Er war nämlich ein Rath am Gericht, an einem Oberlandesgericht, und ein sehr angesehener, ein Senatspräsident.

Vielleicht wäre er gern Gerichtspräsident gewesen, und es wurmte ihn heimlich, daß er's nicht war. Denn er war ehrgeizig und stolz und eigentlich furchtbar leidenschaftlich. Aber er zeigte das nicht, hatte sich immer in der Gewalt, wie wenn er immer am Tische säße als Senatspräsident, schluckte Alles in sich hinein. Und so etwas ein Leben lang. Das ist wie eine Feuersbrunst in einem Bergwerk, wo man die Schächte zubaut, damit sie erstickt. Inwendig frißt das doch weiter, und einmal, bei Gelegenheit bricht das doch heraus, und dann wird so etwas fürchterlich.

In seiner Jugend mußte er ein stattlicher Mann gewesen sein, schlank und groß; daher wird es sich erklärt haben, daß er solch' eine Frau bekommen hat, wie er sie gehabt hat.

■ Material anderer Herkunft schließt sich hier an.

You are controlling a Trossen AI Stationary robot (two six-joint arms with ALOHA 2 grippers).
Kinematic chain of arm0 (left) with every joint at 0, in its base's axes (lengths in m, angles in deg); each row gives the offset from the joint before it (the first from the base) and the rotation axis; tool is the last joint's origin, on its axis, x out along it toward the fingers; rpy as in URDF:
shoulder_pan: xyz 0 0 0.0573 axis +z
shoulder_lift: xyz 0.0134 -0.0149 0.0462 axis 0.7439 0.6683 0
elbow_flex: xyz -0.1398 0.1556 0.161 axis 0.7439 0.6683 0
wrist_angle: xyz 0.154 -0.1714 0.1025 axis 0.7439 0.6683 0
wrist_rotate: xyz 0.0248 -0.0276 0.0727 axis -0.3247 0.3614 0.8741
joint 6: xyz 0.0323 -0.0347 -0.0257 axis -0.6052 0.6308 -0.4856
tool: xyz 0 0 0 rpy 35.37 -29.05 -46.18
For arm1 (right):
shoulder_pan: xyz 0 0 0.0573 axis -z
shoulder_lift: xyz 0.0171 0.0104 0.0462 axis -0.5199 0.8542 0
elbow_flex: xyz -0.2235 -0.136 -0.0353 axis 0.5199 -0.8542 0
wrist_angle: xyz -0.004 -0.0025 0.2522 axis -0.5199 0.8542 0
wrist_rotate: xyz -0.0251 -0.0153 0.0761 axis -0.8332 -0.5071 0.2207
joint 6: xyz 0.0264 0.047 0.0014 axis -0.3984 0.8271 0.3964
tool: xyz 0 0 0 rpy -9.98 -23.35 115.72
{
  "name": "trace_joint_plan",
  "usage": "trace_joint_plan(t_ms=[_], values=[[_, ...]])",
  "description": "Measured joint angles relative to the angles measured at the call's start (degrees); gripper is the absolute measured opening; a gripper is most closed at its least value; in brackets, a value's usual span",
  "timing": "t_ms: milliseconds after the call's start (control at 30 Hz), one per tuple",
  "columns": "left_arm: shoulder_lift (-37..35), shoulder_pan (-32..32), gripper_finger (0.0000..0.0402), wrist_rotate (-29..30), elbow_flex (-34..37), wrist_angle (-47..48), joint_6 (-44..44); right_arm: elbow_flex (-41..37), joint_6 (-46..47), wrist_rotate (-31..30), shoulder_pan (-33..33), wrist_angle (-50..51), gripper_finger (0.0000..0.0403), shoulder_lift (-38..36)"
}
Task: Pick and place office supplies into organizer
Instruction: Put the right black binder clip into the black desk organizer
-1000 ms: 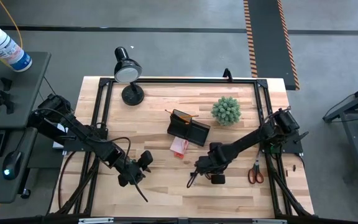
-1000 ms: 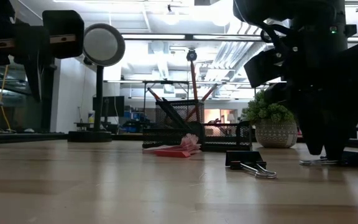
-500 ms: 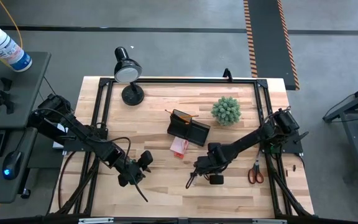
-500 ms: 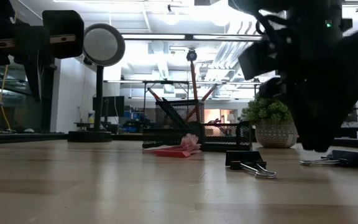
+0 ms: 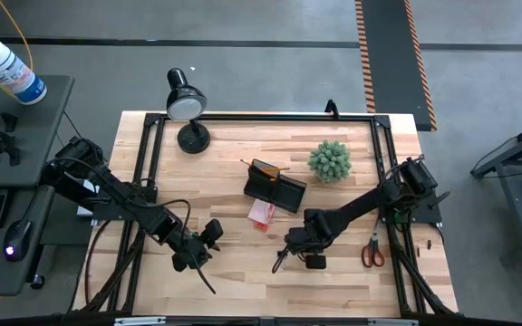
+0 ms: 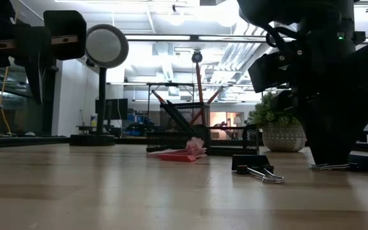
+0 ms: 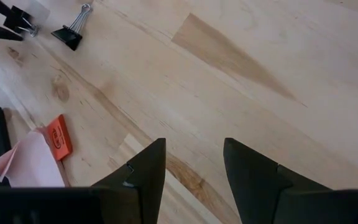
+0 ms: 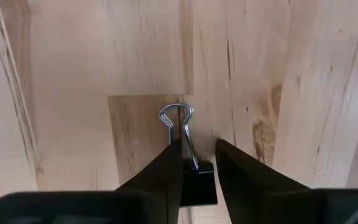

Denn die Frau – das war eine herrliche Frau.

Ich weiß nicht – daß heißt, ich habe es immer scheußlich gefunden, wenn Menschen von ihrer »schönen Mutter« sprechen. Ein Muttergesicht ist ganz etwas Anderes als schön, das ist heilig. Ich bin jetzt nahe an die siebzig Jahre und wenn ich denke, wie lange das her ist, daß sie nicht mehr da ist, dann ist mir, als wäre es eine Ewigkeit. Aber noch jetzt, wenn ich so einsam für mich hingehe oder des Nachts liege und nicht schlafen kann, dann sehe ich ihr Gesicht. Dann ist mir wie an dem Tage, als das Bild da gemalt wurde, von den beiden Brüdern. Das war an einem Sommertag. Und da setzte sie sich uns gegenüber, damit wir hübsch still hielten. Ihren Strohhut hatte sie an den Bändern – denn damals banden die Frauen die Hüte noch unterm Kinn zusammen – um den Arm gehängt und eine Häkelarbeit vorgenommen. Und immer über die Arbeit sah sie zu uns hinüber und freute sich und sah so glücklich aus wie später niemals wieder, niemals wieder.